Draußen waren mittlerweile die Lichter angegangen, die jedoch die Düsternis des Abholplatzes nur zum Teil vertreiben konnten. Eine Luxuslimousine hielt vor mir am Randstein, der uniformierte weiße Chauffeur kam herüber zur Tür auf der Beifahrerseite und half einem silberhaarigen Paar beim Aussteigen. Die Frau trug einen Pelz von einem Tier, das ich noch nie gesehen hatte. Sie sah sich besorgt um, als sei sie daran gewöhnt, Beleidigungen abwehren zu müssen. Der Chauffeur holte ihr Gepäck aus dem Kofferraum. Ich musterte die Umgebung und hielt Ausschau nach der Flughafenpolizei. Licht und Schatten spielten in sich schablonenhaft wiederholenden Mustern über den Beton. Aufgrund der Architektur des Gebäudes war ein Windkanal entstanden, durch den ein dieselgeschwängerter Luftstrom fegte, erzeugt vom ständigen Ansturm des Durchgangsverkehrs. Ich sah keinen der Kleinbusse vom Hotel. Ebensowenig konnte ich einen Taxistand oder vorbeifahrende Taxis entdecken. Gilbert hatte wahrscheinlich bereits die Schlüssel zu seinem Mietwagen erhalten. Er würde hinter mir zur Tür herauskommen und auf der Wartefläche nach dem Zubringerdienst Ausschau halten, der ihn zu dem Parkplatz bringen würde, wo sein Wagen auf ihn wartete. Oder womöglich — weit schlimmer — stand der Mietwagen im Parkhaus direkt gegenüber, und er brauchte lediglich die Straße zu überqueren. Mein Blick wanderte zu der Luxuslimousine. Der Fahrer hatte sein Trinkgeld erhalten, tippte sich an die Mütze und schloß die hintere Tür auf der Beifahrerseite. Er ging um den Wagen herum zur Fahrerseite, wo er die Tür öffnete und sich hinters Lenkrad gleiten ließ. Ich begann hektisch an das vordere rechte Fenster zu klopfen. Das Glas war so dunkel gefärbt, daß ich überhaupt nicht hineinsehen konnte. Das Fenster wurde mit einem Surren heruntergelassen. Der Fahrer sah mit neutraler Miene zu mir herüber. Er war Mitte Dreißig, hatte ein rundes Gesicht und spärliches rotes Haar, das er vom Ansatz aus gerade nach hinten gekämmt trug. Um seine Ohren herum konnte ich erkennen, wo die Mütze gesessen hatte.
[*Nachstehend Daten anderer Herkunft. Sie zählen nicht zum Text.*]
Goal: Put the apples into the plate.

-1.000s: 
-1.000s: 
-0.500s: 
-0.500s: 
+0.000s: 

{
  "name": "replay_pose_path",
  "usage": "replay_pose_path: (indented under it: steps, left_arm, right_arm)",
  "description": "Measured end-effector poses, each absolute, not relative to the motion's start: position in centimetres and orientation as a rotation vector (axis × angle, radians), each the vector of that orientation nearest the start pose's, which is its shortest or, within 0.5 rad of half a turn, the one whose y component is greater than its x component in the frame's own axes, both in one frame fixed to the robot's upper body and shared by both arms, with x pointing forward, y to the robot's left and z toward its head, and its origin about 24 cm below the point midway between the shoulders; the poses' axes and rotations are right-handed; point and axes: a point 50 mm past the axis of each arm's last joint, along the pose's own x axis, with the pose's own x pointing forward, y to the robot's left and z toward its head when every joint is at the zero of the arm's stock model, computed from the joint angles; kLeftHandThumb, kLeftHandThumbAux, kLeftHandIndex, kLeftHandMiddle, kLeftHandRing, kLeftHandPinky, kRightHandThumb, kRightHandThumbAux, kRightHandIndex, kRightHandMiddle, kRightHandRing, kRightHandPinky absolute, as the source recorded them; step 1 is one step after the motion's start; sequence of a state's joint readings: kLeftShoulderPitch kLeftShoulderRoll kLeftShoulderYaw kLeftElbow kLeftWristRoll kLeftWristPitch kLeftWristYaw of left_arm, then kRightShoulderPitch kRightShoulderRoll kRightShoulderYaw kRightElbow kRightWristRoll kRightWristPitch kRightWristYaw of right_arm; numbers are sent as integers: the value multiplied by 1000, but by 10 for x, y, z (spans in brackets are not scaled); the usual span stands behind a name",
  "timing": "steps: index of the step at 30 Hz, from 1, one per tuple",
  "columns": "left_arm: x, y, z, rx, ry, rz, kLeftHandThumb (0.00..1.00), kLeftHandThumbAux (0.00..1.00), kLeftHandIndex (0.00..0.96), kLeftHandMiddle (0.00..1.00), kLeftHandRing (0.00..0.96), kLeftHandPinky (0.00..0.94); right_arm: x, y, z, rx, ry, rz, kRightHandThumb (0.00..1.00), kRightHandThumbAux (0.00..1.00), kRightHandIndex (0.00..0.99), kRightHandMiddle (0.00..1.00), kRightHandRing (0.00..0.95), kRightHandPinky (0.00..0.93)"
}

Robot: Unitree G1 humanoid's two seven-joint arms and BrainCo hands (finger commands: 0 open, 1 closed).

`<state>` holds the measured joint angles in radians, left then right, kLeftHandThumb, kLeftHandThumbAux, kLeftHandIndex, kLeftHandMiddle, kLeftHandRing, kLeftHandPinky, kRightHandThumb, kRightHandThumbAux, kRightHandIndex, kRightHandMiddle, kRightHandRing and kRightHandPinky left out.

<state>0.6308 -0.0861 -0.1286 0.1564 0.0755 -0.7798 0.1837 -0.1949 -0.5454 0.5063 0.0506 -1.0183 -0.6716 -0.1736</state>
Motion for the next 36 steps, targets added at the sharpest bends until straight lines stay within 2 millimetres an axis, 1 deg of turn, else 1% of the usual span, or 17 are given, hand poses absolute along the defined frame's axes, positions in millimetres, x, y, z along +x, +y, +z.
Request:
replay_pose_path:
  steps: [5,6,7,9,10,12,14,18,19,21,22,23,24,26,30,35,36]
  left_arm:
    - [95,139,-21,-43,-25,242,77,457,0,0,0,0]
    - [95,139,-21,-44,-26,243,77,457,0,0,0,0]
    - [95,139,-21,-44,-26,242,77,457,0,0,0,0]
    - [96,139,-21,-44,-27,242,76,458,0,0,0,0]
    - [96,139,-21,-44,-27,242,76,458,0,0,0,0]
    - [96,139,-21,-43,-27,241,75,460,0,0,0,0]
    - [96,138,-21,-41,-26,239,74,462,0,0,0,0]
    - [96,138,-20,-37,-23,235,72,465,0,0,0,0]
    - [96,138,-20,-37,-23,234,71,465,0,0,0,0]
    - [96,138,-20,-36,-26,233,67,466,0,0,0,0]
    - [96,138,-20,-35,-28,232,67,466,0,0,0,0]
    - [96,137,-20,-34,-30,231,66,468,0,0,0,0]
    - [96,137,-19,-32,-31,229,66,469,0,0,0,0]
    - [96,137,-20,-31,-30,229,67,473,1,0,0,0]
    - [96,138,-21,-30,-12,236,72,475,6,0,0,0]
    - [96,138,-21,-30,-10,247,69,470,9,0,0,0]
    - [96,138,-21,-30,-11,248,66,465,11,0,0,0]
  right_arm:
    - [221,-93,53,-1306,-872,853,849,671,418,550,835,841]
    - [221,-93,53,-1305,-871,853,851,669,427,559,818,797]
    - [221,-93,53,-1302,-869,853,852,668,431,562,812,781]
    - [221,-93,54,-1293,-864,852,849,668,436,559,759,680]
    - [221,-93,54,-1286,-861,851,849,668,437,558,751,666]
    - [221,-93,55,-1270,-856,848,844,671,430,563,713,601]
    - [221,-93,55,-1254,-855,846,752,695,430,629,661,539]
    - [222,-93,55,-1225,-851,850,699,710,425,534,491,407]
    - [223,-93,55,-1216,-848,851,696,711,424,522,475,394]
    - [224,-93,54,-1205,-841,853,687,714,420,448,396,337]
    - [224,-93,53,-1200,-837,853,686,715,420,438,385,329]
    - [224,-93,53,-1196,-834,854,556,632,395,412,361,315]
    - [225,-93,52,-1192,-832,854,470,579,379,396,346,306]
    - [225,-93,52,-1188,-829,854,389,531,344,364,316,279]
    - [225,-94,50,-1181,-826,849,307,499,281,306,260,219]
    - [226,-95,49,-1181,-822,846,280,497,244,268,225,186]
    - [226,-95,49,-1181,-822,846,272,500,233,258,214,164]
Ich beugte mich etwas hinein und hielt ihm meine Brieftasche so entgegen, daß mein kalifornischer Führerschein und meine Lizenz als Privatdetektivin aufgeschlagen waren. Ich sagte: »Bitte hören Sie mir genau zu. Ich brauche Hilfe. Ich bin Privatdetektivin aus Santa Teresa, Kalifornien. Irgendwo hinter mir kommt ein Kerl mit einer Pistole, der nach Dallas gereist ist, um zwei Freunde von mir umzubringen. Ich muß unbedingt ins Desert Castle. Wissen Sie, wo das ist?«

Er nahm vorsichtig meine Brieftasche, wie eine Katze, die sich dazu herabläßt, einen Leckerbissen aus unbekannter Hand entgegenzunehmen. »Ich kenne das Desert Castle.« Er betrachtete das Foto auf meinem Führerschein. Ich sah, wie er die Daten auf meiner Lizenz als Privatdetektivin studierte. Er begann, einige meiner anderen Identitätsnachweise durchzublättern. Er reichte mir die Brieftasche zurück und saß dann einfach da und starrte mich an. Schließlich ließ er die Türverriegelung aufschnappen und griff nach dem Zündschlüssel.

Ich öffnete die Beifahrertür und stieg ein.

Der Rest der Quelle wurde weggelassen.